Civilization was originally a boardgame by Hartland Trefoil out of England--yes, the same guys who originated the 18xx line of games.
Avalon Hill picked it up for the U.S.
Many of Sid Meier's features were originally present in the game.
The game was played in several phases per turn:
1. Taxation. 2 per city (up to 9 cities), unless you had Coinage, whereupon you could vary by 1-3 per city. If you didn't have enough tokens, your cities would revolt.
2. Population expansion. Areas on board had a pop limit of 1-5. Areas with 1 or 2 would double, others would add 2 up to amount of tokens available (usually 55, and this includes taxation)
3. Census. This was important as movement was done in population order. Highest first. Modified by Military, which let you move after those without it.
4. Shipbuilding. 2 treasury or 2 people per ship.
5. Movement. Move up to 1 area unless you had roadbuilding. Ships could carry up to 5, moved up to 4. Could not cross open sea unless you had Astronomy. Some areas have city sites, need 6 tokens there to build a city. Non-city sites needed 12.
6. Population support phase: You must have 2 population per city, otherwise they are reduced. This is also done after the conflict and calamity phases.
7. Conflict: If 2 or more nations are in an area AND population limit is exceeded, conflict ensues. The lesser force eliminates first. If equal, both move at the same time, so if two nations move into a pop 1 area, both die. This is modified by Metalworking, where upon the other guy always eliminates first.
8: Collect trade cards. For each city, you collected a trade card of a certain denomination. 3 cities, collect from 1, 2, and 3 decks. Trade cards were valued according to the deck number times number of that card squared. Thus 1 salt would be worth 3, 2 salt 12, 3 salt 27, 4 salt 48.
9: Trade. This resembles the old game Pit where you trade commodities back and forth. You have to truthfully state the number of cards and the value of the cards being traded. However, there are calamities that can be traded, such as epidemic, iconoclasm, and my personal fave--barbarian hordes.
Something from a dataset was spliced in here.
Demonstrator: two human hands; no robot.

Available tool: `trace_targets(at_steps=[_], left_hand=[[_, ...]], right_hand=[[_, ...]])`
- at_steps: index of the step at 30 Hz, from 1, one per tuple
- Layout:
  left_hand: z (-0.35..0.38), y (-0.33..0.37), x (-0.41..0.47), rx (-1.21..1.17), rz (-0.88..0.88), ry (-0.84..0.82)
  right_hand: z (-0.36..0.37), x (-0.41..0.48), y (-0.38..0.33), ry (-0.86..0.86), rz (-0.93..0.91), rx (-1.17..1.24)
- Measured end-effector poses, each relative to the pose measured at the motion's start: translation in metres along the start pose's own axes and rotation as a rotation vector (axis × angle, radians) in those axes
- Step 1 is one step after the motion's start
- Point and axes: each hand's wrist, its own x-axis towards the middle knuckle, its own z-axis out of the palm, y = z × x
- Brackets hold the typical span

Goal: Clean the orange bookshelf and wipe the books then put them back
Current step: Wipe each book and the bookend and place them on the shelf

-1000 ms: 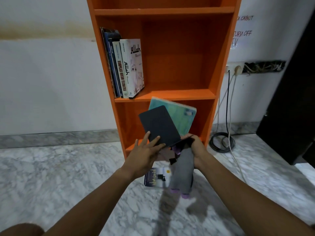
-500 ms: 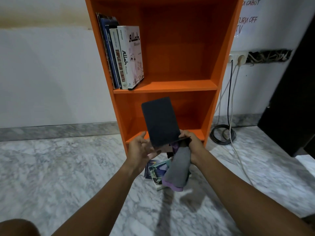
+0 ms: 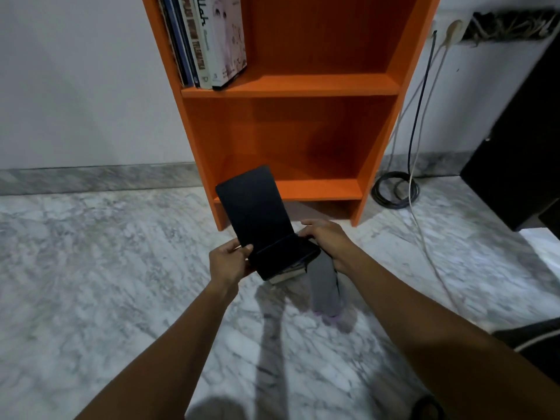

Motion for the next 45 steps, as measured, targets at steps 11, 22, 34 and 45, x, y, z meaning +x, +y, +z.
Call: trace_targets(at_steps=[11,22,34,45], left_hand=[[-0.018,-0.067,0.024,0.091,-0.107,0.004],[-0.050,-0.142,0.038,0.288,-0.202,0.097],[-0.053,-0.162,0.027,0.650,-0.058,0.131],[-0.064,-0.156,0.026,1.055,0.002,-0.032]], right_hand=[[-0.001,0.015,0.063,0.051,0.055,-0.274],[-0.016,0.024,0.128,0.061,0.067,-0.498],[-0.003,0.042,0.176,0.003,0.057,-0.871],[-0.002,0.047,0.182,0.120,0.091,-0.819]])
10. Calamity resolution: Calamities are resolved in deck order. One nation cannot be the direct recipient of more than 2 calamities (indirect recipient is another matter)
11. Purchase tech: Cash in trade cards and treasury for technology. Many of our old AA friends are there, such as currency, mysticism, law, music, polytheism, etc.
11. AST progression: AST stands for Archaelogical Succession Table--There are 5 ages, and each age has a certain requirement. Early bronze age needs 2 cities. Late bronze age needs tech from 4 groups (art, craft, science, civic, religion). Others require a point total of technology.
The game can be played by up to 8 and a complete game will take around 6-8 hours. The map ranges from Southern England to the Arabian Peninsula. The 9 nations are Africa (Carthage), Iberia (Italy), Illyria, Thrace, Crete, Asia (Hittites), Assyria, Babylon, and Egypt.